WHAT NEEDS TO BE DONE: Set down exactly the lines below between the line holding "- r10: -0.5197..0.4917" and the line holding "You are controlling", inclusive; no other line belongs in the answer.

MATERIAL PROVIDED:
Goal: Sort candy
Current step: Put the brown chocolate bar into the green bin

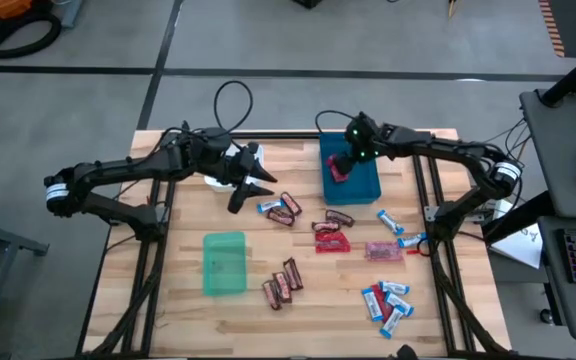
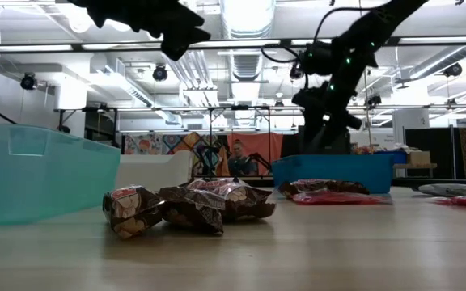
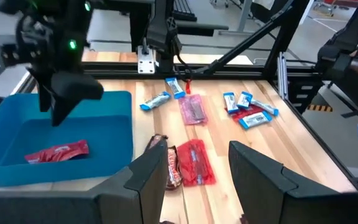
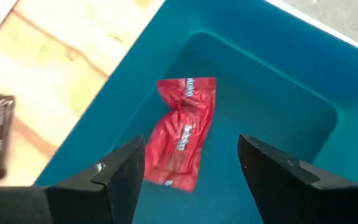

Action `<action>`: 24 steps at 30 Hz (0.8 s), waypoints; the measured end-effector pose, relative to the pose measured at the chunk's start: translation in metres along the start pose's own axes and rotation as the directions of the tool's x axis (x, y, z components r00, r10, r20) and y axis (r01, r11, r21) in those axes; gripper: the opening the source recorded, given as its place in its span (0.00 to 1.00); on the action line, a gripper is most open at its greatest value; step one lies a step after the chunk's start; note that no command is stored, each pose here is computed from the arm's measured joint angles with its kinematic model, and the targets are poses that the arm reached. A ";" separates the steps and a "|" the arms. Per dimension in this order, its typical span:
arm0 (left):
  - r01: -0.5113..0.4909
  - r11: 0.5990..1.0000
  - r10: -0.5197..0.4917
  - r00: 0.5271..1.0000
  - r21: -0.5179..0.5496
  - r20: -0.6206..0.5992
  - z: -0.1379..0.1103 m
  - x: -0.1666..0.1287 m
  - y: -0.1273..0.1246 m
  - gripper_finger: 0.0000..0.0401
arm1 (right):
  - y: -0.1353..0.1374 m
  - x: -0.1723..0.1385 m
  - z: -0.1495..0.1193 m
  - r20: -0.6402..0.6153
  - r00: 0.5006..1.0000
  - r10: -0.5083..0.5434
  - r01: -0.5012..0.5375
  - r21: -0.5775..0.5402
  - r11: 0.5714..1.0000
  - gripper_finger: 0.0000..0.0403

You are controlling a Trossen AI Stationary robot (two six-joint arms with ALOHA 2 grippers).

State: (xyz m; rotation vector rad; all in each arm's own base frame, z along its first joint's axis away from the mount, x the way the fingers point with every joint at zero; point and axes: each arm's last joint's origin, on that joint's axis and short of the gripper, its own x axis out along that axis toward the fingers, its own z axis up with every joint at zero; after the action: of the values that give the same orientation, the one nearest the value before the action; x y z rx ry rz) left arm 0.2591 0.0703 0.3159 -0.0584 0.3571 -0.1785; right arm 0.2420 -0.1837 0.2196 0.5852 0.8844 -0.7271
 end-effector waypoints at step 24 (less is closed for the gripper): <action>-0.049 0.992 0.076 0.969 0.119 -0.235 -0.062 0.034 -0.067 0.38 | 0.122 -0.078 -0.049 -0.185 0.948 0.261 -0.307 -0.295 0.905 0.55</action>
State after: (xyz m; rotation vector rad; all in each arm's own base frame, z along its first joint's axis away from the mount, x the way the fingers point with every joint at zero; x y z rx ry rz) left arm 0.2580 -0.0031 0.2523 0.0865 0.5881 -0.1427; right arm 0.2787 -0.0480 0.2799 0.4640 0.9986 -0.2685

COMPLETED TASK:
  - r10: -0.5197..0.4917
  - r00: 0.5271..1.0000
  - r21: -0.5179..0.5496
  - r20: -0.6206..0.5992
  - z: -0.1379..0.1103 m
  - x: -0.1666..0.1287 m
  - y: -0.1273..0.1246 m
  - gripper_finger: 0.0000..0.0401
arm1 (right):
  - y: -0.1353..0.1374 m
  - x: -0.1723..0.1385 m
  - z: -0.1495..0.1193 m
  - r20: -0.6402..0.6153
  - r00: 0.5006..1.0000
  - r10: -0.5083..0.5434
  - r01: -0.5012..0.5375
  - r21: -0.5775..0.5402
  - r11: 0.5714..1.0000
  - gripper_finger: 0.0000..0.0403

You are controlling a Trossen AI Stationary robot (two six-joint arms with ALOHA 2 grippers).

There is nothing further to this answer.